In keeping with the theme of this book, you’ll notice this particular chapter is represented by the fifth circle of Hell: Anger. Oh, what an adequate circle it is, as you’ll find out.

This chapter will cover the breadth of infuriating inconsistencies, quirks, and plain-ol’ “dumb shit” that comprise Sharepoint’s front-end. I’ll be covering all of these particular things throughout this chapter, and some remedies to them will be provided in the next chapter. Some have asked, “why wouldn’t you give the problem-and-solution together in the same chapter?” Sure, that may have made more sense layout-wise, but come on, the “circles of Hell” imagery is just too good to pass up. You’ll get over it.

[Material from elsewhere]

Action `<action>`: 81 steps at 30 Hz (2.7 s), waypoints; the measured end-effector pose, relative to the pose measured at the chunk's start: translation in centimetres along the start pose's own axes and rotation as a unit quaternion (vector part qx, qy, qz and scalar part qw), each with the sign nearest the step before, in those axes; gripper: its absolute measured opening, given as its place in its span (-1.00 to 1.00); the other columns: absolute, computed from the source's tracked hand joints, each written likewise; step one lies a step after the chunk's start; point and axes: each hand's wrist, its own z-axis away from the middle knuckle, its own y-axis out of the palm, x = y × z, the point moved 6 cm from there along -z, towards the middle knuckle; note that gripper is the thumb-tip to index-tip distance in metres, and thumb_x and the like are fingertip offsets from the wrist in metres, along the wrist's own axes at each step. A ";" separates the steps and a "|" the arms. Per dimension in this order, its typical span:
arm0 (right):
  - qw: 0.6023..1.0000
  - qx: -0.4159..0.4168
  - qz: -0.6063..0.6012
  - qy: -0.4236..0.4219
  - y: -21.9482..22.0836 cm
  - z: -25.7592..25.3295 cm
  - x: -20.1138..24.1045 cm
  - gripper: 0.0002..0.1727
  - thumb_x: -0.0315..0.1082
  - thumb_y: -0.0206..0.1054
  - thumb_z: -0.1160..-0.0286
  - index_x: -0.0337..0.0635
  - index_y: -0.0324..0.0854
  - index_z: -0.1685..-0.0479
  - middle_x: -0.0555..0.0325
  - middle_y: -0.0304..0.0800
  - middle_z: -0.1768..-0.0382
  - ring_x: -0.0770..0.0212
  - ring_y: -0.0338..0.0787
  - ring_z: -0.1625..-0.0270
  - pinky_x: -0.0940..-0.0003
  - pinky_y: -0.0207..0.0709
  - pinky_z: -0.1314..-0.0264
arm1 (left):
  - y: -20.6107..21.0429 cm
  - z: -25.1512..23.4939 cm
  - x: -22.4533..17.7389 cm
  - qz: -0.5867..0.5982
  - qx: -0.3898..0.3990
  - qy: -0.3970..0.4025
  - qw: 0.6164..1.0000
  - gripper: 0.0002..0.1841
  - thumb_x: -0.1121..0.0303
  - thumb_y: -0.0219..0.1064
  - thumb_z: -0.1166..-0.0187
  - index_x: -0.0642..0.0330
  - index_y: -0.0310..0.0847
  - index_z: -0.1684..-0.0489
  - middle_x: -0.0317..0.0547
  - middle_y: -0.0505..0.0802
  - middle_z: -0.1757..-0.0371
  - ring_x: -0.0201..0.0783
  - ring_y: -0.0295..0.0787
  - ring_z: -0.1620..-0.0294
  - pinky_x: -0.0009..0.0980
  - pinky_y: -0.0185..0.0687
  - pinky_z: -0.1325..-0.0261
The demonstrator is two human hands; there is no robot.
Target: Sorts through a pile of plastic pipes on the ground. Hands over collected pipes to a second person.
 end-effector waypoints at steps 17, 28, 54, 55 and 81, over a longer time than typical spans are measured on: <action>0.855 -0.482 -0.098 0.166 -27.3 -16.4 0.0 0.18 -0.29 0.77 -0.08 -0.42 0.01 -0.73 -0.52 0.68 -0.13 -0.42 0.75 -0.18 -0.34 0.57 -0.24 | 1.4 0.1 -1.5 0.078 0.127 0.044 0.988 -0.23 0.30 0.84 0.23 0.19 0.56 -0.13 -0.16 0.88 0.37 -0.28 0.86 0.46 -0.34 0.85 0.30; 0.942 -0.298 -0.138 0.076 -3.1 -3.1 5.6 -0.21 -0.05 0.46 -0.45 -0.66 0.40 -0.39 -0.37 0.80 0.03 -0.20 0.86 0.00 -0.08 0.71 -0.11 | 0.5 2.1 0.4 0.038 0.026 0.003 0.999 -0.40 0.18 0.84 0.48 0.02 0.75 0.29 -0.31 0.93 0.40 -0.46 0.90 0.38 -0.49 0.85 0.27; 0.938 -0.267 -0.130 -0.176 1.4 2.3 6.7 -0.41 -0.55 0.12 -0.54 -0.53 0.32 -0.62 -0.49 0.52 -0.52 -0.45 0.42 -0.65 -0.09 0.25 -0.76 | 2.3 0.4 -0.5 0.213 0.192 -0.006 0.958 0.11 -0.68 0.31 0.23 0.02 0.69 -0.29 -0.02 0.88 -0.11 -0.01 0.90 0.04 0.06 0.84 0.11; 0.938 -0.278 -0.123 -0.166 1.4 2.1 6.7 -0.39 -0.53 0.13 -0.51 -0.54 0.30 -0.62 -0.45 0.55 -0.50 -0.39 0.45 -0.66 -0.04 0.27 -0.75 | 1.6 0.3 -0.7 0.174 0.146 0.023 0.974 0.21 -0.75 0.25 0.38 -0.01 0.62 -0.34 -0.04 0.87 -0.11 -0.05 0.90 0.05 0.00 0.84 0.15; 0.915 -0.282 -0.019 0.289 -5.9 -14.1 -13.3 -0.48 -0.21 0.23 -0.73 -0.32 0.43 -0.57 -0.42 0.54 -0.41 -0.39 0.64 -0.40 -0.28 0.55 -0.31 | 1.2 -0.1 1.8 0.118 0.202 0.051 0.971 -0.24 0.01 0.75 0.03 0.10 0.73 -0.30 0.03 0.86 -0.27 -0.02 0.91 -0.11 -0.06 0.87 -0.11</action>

Front-end Issues: Filesystem/Summation
Windows Virtual Machines

This one may or may not apply to you, depending on your team and particular project. Oftentimes, Sharepoint (and .NET in general) developers will all develop using a virtual machine image, rather than local installs of Sharepoint on each developer’s machine. There are a few reasons this is done:

  • Ensure all developers are using identical installs of necessary software
  • Prevents against having to reinstall an entire Windows Server system if a dev’s computer bites the dust; just toss the VM image on a removable drive
  • Easier to troubleshoot a single machine image than numerous devs’ machines if something goes awry

Unfortunately, the downside to using a VM is the fact that the Windows Server install is incredibly resource-intensive: SQL Server will hog memory like a jerk, and Sharepoint’s a hefty beast as well. This means that unless your system is a veritable monster, your VM may CRAWL during development.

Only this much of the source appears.